Me? I like the comments which make me feel clever and witty and funny and talented. Because I’m such a fucking egomaniac. So my posts usually consist of the following:

  1. Inside jokes, math shit, movie quotes, and general geekdom
  2. Photographs of my art

I also post cool photos of stuff I see, dogs, interesting things I find online, my friends, shenanigans, tomfoolery, etc. But that’s just because I love art and beauty and life and love and sharing things I discover, but then you’ll think I’m a sentimental and loving human being and we can’t have that because it’ll ruin my street cred.

Anyway, I meant to discuss the ‘conversation with my mother’ last night but I’m running out of time so I’m going to have to give you the Reader’s Digest Condensed Version:

My mother and I were having a conversation about how a lot of my posts just ‘don’t make a lot of sense’. I was trying to understand this. Of course, I know that some of the things on my page (chiefly things that other people post) she chooses to ignore, (due to their risqué nature) but for the most part I think I try to post things that are clever or funny or profound or just completely moronic. So, we started analyzing.

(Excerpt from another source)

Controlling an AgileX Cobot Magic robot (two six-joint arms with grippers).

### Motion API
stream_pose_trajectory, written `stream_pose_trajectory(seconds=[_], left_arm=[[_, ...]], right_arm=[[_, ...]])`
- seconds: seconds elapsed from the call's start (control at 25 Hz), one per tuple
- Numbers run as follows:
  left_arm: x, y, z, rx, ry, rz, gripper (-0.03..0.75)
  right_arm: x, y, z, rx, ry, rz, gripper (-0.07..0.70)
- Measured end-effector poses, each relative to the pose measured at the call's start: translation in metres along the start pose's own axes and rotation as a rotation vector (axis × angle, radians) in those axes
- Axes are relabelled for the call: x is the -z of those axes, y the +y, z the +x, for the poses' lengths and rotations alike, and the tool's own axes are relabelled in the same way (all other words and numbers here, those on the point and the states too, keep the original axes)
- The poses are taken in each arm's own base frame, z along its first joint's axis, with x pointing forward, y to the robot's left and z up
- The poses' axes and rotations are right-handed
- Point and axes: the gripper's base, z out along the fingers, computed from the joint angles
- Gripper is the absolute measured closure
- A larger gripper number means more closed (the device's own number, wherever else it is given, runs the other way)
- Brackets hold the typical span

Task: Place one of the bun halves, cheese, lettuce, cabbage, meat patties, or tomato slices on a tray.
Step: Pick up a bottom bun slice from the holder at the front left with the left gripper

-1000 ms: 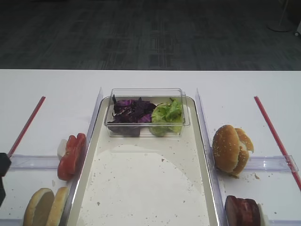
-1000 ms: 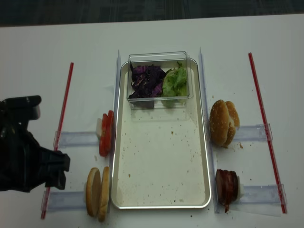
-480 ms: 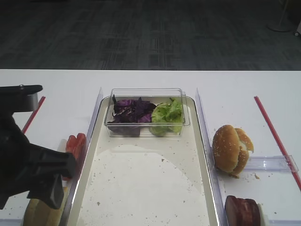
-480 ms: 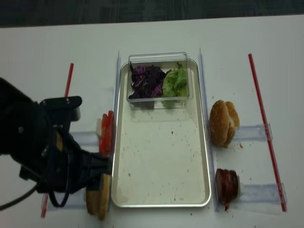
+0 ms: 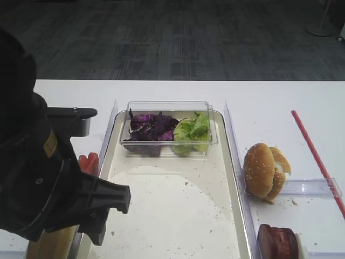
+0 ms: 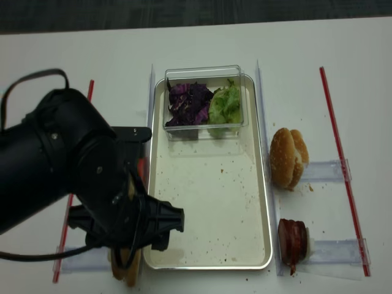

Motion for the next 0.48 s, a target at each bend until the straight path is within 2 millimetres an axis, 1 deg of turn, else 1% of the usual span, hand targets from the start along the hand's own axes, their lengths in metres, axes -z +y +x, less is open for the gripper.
stream_pose_trajectory(seconds=[0.48], left_arm=[[-0.014,-0.006,-0.010,-0.015,-0.029,-0.026,0.191]], right_arm=[[0.000,0.000,0.000,0.000,0.000,0.000,0.456]])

“Niff will use her powers for good, and for awesome.”
Mom: Ok, I don’t get that.
Me: Hey! Who wouldn’t want to use their powers for awesome! Besides, it’s from Strong Bad.
Mom: What the hell is Strong Bad?
Me: It’s an online cartoon thing.

“Niff ‎7:31, press return.”
Mom: Ok, now what’s that one?
Me: It’s from the movie ‘Pi’, where –
Mom: Ok, just stop right there.

(From here I will paraphrase)

Niff is not water soluble.

Niff has decided that “lol” is her new “comic sans”.

Niff ‎1 1 2 3 5 8 13 21 34 55 89 144 233 377 610 987 1597…

Niff was tagged in a refrigerator crisper drawer. And it hasn’t been emptied in a very, very long time.

Niff wishes Jack would figure out his internal organs and shutup already.

These are the types that my friends would find amusing and respond to, because we’re part of a very odd and peculiar counterculture, but which causes my mother to look at me and think she has no idea who I am. It’s ok. I’m a spy for Generation X. I’d tell you who I was, but then I’d have to kill you. By tying a plaid flannel shirt around your neck and strangling you to the tune of “Smells Like Teen Spirit”.